REQUIRED WORK -
Leave out the pictures and set down the rest of the listing below word for word.
Content starts
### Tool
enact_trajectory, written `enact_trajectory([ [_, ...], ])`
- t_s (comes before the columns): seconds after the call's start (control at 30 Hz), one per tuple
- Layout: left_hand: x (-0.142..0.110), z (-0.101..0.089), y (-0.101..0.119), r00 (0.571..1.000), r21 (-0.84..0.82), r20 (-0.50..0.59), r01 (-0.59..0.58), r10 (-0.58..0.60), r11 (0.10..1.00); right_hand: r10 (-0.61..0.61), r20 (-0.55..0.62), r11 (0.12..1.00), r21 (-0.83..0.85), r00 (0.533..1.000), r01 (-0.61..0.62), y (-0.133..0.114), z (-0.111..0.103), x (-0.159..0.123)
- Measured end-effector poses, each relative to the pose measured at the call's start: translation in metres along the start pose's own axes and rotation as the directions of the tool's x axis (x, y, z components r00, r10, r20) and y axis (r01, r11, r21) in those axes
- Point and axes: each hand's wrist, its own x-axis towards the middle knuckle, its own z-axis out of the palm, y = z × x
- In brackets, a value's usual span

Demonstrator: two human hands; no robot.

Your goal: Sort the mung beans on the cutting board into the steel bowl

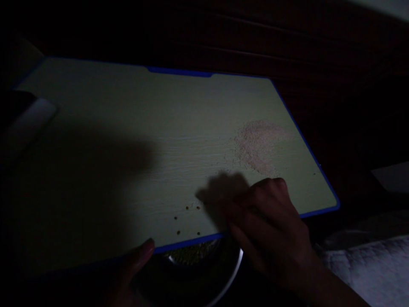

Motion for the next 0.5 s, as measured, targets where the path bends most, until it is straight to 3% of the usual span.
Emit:
enact_trajectory([
  [0.2, 0.0041, -0.0032, 0.0023, 0.998, -0.051, 0.054, 0.030, -0.027, 0.998, 0.001, -0.025, 0.999, 0.035, 1.000, 0.000, -0.0017, -0.0019, 0.0005],
  [0.5, 0.0046, -0.0074, 0.0014, 0.998, -0.013, -0.016, 0.059, -0.059, 0.998, -0.004, -0.015, 0.997, 0.075, 1.000, 0.005, -0.0059, 0.0010, 0.0015],
])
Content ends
YOUR RESPONSE -
### Tool
enact_trajectory, written `enact_trajectory([ [_, ...], ])`
- t_s (comes before the columns): seconds after the call's start (control at 30 Hz), one per tuple
- Layout: left_hand: x (-0.142..0.110), z (-0.101..0.089), y (-0.101..0.119), r00 (0.571..1.000), r21 (-0.84..0.82), r20 (-0.50..0.59), r01 (-0.59..0.58), r10 (-0.58..0.60), r11 (0.10..1.00); right_hand: r10 (-0.61..0.61), r20 (-0.55..0.62), r11 (0.12..1.00), r21 (-0.83..0.85), r00 (0.533..1.000), r01 (-0.61..0.62), y (-0.133..0.114), z (-0.111..0.103), x (-0.159..0.123)
- Measured end-effector poses, each relative to the pose measured at the call's start: translation in metres along the start pose's own axes and rotation as the directions of the tool's x axis (x, y, z components r00, r10, r20) and y axis (r01, r11, r21) in those axes
- Point and axes: each hand's wrist, its own x-axis towards the middle knuckle, its own z-axis out of the palm, y = z × x
- In brackets, a value's usual span

Demonstrator: two human hands; no robot.

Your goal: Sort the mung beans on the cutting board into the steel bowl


Motion for the next 0.5 s, as measured, targets where the path bends most, until it is straight to 3% of the usual span.
Emit:
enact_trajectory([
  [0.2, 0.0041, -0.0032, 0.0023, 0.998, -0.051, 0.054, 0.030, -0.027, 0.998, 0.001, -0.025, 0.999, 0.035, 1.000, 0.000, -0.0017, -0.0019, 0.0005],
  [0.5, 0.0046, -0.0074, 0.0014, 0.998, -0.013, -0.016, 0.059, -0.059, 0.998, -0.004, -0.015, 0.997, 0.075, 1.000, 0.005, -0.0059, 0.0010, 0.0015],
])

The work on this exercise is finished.